**WHAT TO WORK ON**
Print all entries below exactly, without images.

######

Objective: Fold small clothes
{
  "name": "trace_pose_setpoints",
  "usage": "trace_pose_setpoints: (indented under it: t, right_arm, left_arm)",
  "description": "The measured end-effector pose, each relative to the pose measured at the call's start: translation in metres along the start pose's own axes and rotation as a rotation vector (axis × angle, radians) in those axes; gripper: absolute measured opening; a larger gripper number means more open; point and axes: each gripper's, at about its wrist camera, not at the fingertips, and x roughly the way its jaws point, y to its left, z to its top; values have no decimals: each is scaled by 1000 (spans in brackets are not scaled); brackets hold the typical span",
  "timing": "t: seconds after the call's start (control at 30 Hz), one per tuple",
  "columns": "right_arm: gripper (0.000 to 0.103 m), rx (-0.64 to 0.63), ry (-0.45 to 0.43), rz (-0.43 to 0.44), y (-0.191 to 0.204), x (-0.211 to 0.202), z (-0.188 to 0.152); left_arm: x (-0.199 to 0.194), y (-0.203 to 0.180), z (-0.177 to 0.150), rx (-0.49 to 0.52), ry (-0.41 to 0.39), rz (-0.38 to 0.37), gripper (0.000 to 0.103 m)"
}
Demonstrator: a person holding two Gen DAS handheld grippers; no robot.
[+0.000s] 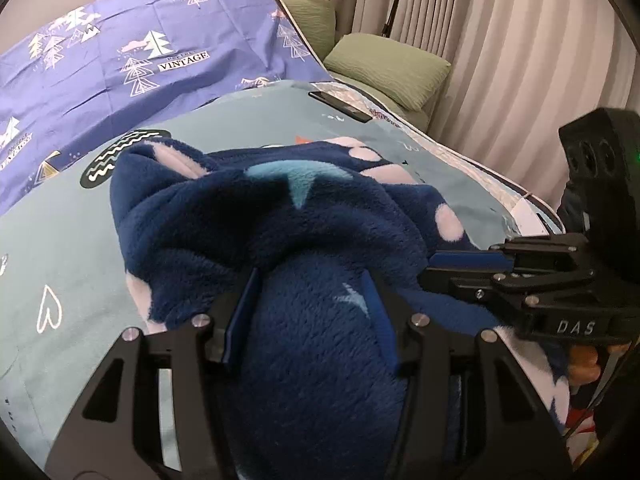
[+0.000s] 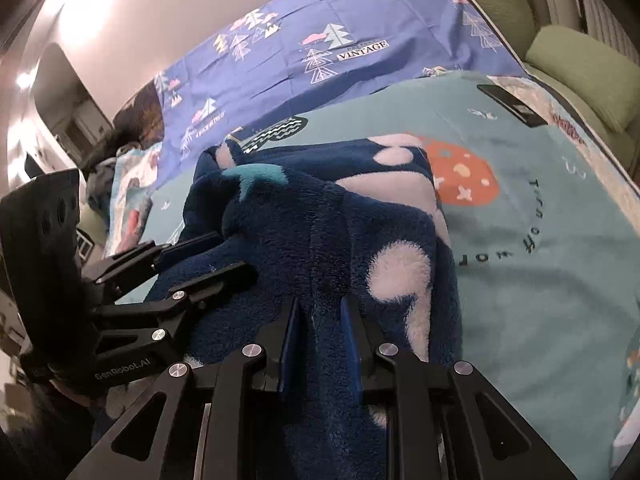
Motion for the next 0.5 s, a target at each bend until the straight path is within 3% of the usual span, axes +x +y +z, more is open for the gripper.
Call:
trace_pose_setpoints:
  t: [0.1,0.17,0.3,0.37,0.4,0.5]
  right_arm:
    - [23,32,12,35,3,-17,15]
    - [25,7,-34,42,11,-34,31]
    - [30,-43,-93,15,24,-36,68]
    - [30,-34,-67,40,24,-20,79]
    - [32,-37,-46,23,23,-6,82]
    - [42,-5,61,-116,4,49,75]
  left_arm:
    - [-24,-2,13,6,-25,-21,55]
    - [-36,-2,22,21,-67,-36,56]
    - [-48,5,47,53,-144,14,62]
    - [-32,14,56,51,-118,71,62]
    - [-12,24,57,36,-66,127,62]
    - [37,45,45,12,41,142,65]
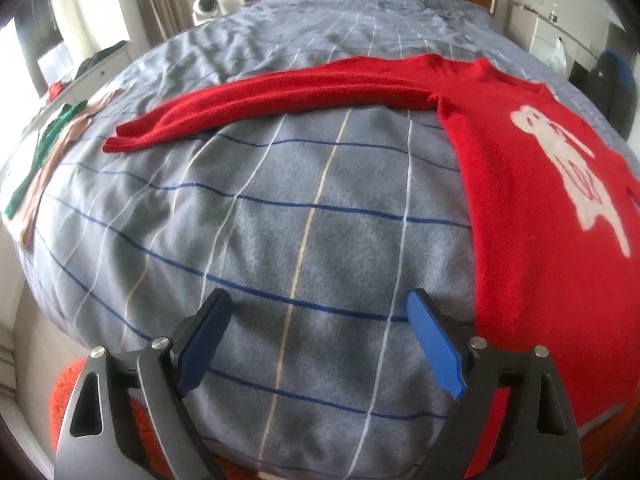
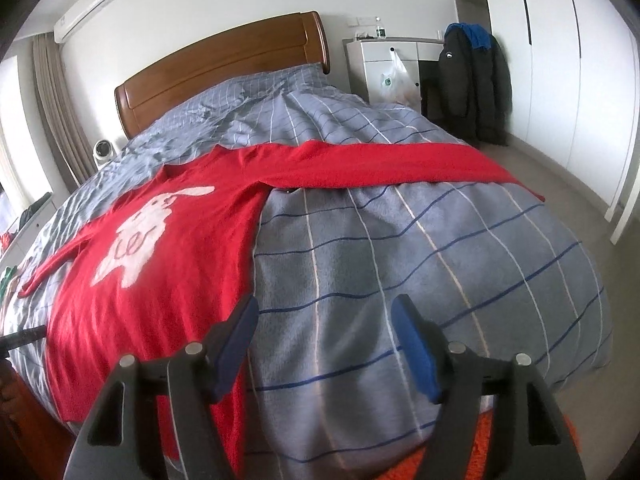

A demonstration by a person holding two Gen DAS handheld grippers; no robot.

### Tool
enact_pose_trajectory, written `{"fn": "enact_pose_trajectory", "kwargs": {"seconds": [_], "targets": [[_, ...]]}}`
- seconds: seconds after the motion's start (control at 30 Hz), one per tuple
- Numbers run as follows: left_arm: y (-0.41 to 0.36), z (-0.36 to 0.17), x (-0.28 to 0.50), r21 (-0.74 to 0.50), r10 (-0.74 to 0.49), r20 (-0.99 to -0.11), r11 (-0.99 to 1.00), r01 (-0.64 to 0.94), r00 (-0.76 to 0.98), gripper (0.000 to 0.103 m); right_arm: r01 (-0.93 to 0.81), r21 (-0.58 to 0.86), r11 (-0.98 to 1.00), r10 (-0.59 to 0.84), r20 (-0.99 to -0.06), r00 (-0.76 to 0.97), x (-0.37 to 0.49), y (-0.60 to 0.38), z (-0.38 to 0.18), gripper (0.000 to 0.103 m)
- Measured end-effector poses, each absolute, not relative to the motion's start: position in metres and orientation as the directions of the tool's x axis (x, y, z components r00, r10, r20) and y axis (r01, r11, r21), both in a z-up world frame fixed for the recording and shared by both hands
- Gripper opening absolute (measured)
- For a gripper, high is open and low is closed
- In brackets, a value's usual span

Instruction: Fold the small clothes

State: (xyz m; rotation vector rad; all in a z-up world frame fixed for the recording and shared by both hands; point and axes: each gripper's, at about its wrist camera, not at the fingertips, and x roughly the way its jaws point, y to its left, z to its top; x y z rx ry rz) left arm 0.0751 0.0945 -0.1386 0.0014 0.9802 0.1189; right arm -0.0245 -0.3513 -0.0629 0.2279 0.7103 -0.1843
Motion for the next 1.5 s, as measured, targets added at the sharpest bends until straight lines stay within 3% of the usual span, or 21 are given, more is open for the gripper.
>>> {"fn": "enact_pose_trajectory", "kwargs": {"seconds": [0.6,1.5], "targets": [[0.097,-0.147,0.077,0.057,0.113,-0.85,0.991,-0.124,0.515,0.102,0.256,0.159,0.954,-0.089,-0.662,0.744,-0.026,-0.35,-0.067,0.069],[0.1,-0.152,0.078,0.037,0.099,-0.855,0.991,-0.129,0.51,0.103,0.262,0.163,0.951,-0.086,-0.676,0.732,-0.024,-0.349,-0.07,0.069]]}}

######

**ANSWER BOX**
Objective: Fold small clothes
{
  "name": "trace_pose_setpoints",
  "usage": "trace_pose_setpoints: (indented under it: t, right_arm, left_arm)",
  "description": "The measured end-effector pose, each relative to the pose measured at the call's start: translation in metres along the start pose's own axes and rotation as a rotation vector (axis × angle, radians) in those axes; gripper: absolute measured opening; a larger gripper number means more open; point and axes: each gripper's, at about its wrist camera, not at the fingertips, and x roughly the way its jaws point, y to its left, z to its top; values have no decimals: each is scaled by 1000 (spans in brackets are not scaled); brackets hold the typical span",
  "timing": "t: seconds after the call's start (control at 30 Hz), one per tuple",
  "columns": "right_arm: gripper (0.000 to 0.103 m), rx (-0.64 to 0.63), ry (-0.45 to 0.43), rz (-0.43 to 0.44), y (-0.191 to 0.204), x (-0.211 to 0.202), z (-0.188 to 0.152); left_arm: x (-0.199 to 0.194), y (-0.203 to 0.180), z (-0.177 to 0.150), rx (-0.49 to 0.52), ry (-0.41 to 0.39), rz (-0.38 to 0.37), gripper (0.000 to 0.103 m)"
}
Demonstrator: a person holding two Gen DAS handheld grippers; no robot.
[+0.000s] 
[+0.000s] 
Motion for the next 0.5 s, a target at each bend until the straight path is within 3% of the usual span, axes +x +y +z, more is open for the gripper.
Call:
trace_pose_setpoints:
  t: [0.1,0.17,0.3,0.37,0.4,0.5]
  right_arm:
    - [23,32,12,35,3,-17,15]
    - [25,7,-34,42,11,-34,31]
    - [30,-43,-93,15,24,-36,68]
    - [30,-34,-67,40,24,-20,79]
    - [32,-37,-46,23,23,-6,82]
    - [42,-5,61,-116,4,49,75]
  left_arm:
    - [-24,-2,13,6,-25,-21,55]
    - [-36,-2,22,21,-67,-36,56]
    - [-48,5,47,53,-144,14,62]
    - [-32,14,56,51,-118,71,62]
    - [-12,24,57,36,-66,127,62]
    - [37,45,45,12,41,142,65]

A demonstration by a person holding two Gen DAS handheld grippers; no robot.

### Tool
enact_pose_trajectory, written `{"fn": "enact_pose_trajectory", "kwargs": {"seconds": [_], "targets": [[_, ...]]}}`
- seconds: seconds after the motion's start (control at 30 Hz), one per tuple
- Numbers run as follows: left_arm: y (-0.41 to 0.36), z (-0.36 to 0.17), x (-0.28 to 0.50), r21 (-0.74 to 0.50), r10 (-0.74 to 0.49), r20 (-0.99 to -0.11), r11 (-0.99 to 1.00), r01 (-0.64 to 0.94), r00 (-0.76 to 0.98), gripper (0.000 to 0.103 m); right_arm: r01 (-0.93 to 0.81), r21 (-0.58 to 0.86), r11 (-0.98 to 1.00), r10 (-0.59 to 0.84), r20 (-0.99 to -0.06), r00 (-0.76 to 0.97), x (-0.37 to 0.49), y (-0.60 to 0.38), z (-0.38 to 0.18), gripper (0.000 to 0.103 m)
- Measured end-effector poses, each absolute, not relative to the motion's start: position in metres and orientation as the directions of the tool's x axis (x, y, z components r00, r10, r20) and y axis (r01, r11, r21), both in a z-up world frame fixed for the recording and shared by both hands
- Gripper opening absolute (measured)
- For a gripper, high is open and low is closed
- In brackets, a value's usual span

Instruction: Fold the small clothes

State: (xyz m; rotation vector rad; all in a z-up world frame fixed for the recording and shared by both hands; point and axes: each gripper's, at about its wrist camera, not at the fingertips, and x roughly the way its jaws point, y to its left, z to its top; x y z rx ry rz) left arm 0.0751 0.0945 -0.1386 0.0014 0.9802 0.1189; right arm -0.0245 -0.3513 -0.0629 0.2279 0.7103 -0.1843
Motion for the next 1.5 s, as measured, targets added at the sharpest bends until straight lines stay within 3% of the usual span, or 21 are given, more is open for the gripper.
>>> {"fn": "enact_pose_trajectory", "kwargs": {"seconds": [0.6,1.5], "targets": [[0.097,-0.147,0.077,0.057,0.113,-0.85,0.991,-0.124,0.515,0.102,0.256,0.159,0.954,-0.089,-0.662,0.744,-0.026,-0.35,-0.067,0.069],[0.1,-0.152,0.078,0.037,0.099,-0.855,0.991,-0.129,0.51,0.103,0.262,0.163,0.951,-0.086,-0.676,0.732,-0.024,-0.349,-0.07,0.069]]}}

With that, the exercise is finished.